The party insists that this reflects the Confucian values at the core of Chinese culture. Critics counter that culture changes and that China should look forward, not back.
“Our traditional culture is filled with restrictions on — and the oppression of — women,” said Lu Pin, a prominent Chinese feminist who ran a website that was recently censored. “Can we push women back into the traditional roles?”
People are trying. Last year, news broke that a company in northern China was operating a “traditional culture school” where women were told to “shut your mouths and do more housework” and practiced bowing to their husbands.
“Don’t fight back when beaten. Don’t talk back when scolded. And, no matter what, don’t get divorced,” a female teacher there said, according to footage published by Beijing’s Pear Video.
“Women should just stay at the bottom level of the society and not aspire for more,” another instructor said.
When the story went viral, local officials said its message violated “socialist core values” and called for an investigation.
But Feng Yuan, a Beijing-based campaigner against domestic violence, said the focus on wifely virtue persists — and is promoted.
“At the moment, we only see emphasis on women’s family role,” she said. “There’s never any emphasis on men’s role.”
In the halls and classrooms of Zhenjiang College, self-improvement is indeed women’s work.
The course was the brainchild of the local branch of the All-China Women’s Federation and is overseen by women. The students are women. There is no equivalent course for men.
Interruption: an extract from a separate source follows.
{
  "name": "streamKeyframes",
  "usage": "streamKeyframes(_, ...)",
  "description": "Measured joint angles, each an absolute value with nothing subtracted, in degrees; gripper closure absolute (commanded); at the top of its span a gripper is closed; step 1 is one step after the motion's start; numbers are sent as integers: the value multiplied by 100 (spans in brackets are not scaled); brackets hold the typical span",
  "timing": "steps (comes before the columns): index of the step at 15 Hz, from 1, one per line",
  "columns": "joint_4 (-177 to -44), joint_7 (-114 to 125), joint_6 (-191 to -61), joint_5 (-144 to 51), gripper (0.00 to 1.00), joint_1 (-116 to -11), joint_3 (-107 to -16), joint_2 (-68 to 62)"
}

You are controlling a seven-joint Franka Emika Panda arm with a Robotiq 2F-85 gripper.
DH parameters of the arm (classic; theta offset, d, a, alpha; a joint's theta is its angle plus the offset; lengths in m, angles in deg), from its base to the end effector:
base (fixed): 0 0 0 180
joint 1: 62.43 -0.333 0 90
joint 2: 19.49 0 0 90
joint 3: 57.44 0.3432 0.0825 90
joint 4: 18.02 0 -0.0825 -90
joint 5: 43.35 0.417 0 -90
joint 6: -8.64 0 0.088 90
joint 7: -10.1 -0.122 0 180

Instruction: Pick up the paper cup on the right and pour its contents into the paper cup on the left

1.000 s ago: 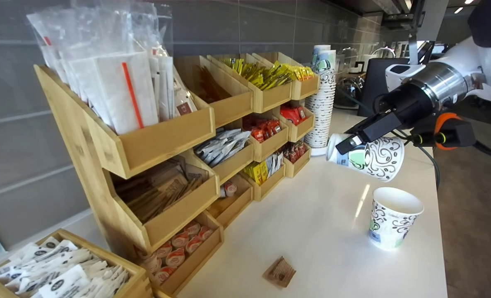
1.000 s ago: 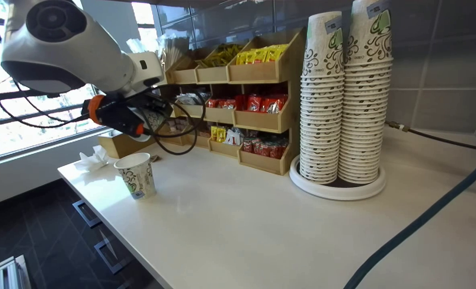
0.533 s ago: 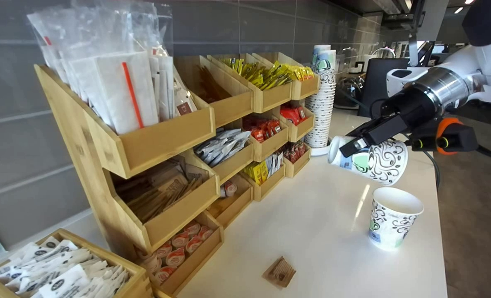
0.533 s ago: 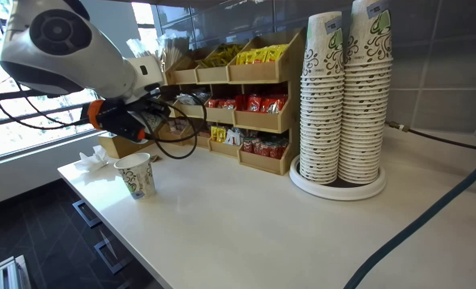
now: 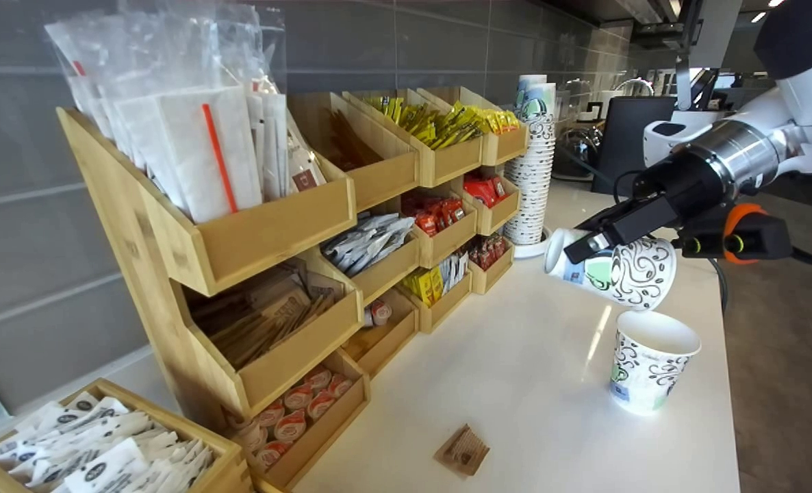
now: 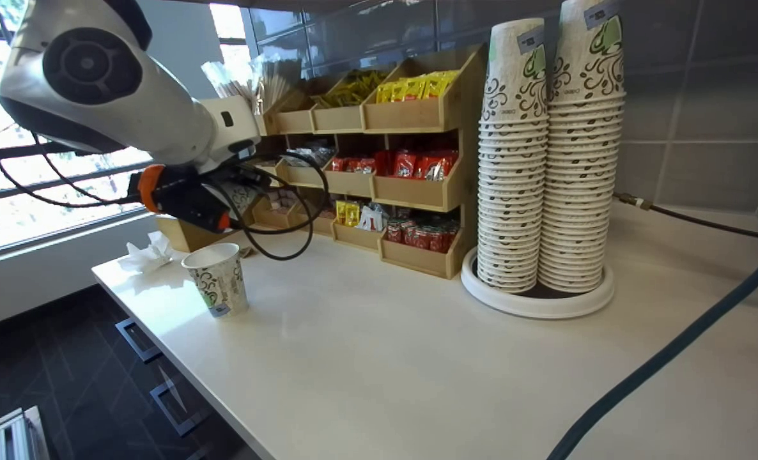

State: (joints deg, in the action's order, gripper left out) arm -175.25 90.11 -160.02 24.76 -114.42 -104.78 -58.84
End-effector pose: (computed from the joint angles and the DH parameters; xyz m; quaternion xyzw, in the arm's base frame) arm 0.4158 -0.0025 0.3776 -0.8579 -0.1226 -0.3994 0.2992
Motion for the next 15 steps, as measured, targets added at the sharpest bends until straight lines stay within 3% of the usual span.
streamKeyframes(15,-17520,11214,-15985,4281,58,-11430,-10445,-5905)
Both teachers and students said that young women should constantly seek to improve their “quality” to stay competitive. Success requires constant “self-cultivation”— not a bad thing when it applies to all genders.
Li Ziyi, a 19-year-old studying early-childhood education, said she’d been taught years ago that, for women, good grades are not enough. “When I was in secondary school, my teacher told us that the college entrance exam is the last fair exam in your life, because it doesn’t look at your face,” she said.
Yes, handsome men have an advantage, she added, but “society still has a higher requirement for girls.”
Her classmate, Wang Caidie, 18, a nursing student, said female nurses are advised to wear “light makeup” to look professional, while male classmates are given no instructions at all.
The double standard was not lost on them, but neither were the lessons in how to sit, stand and serve tea — which they considered fun and useful.
“Even before the job interview starts, we will deliberately pay more attention to how we sit, how we stand up. That is our advantage compared to those who haven’t attended these classes,” Duan said.
Sheng, the program director, declined to talk much about women’s rights — she is a teacher, not a feminist, she said.
Her goal is to teach young women what they need to know and, in so doing, help the nation. “The country is emphasizing traditional culture, so we are providing courses,” she said.
“This is a new era. History is moving in a better direction.”
Luna Lin in Beijing contributed to this report.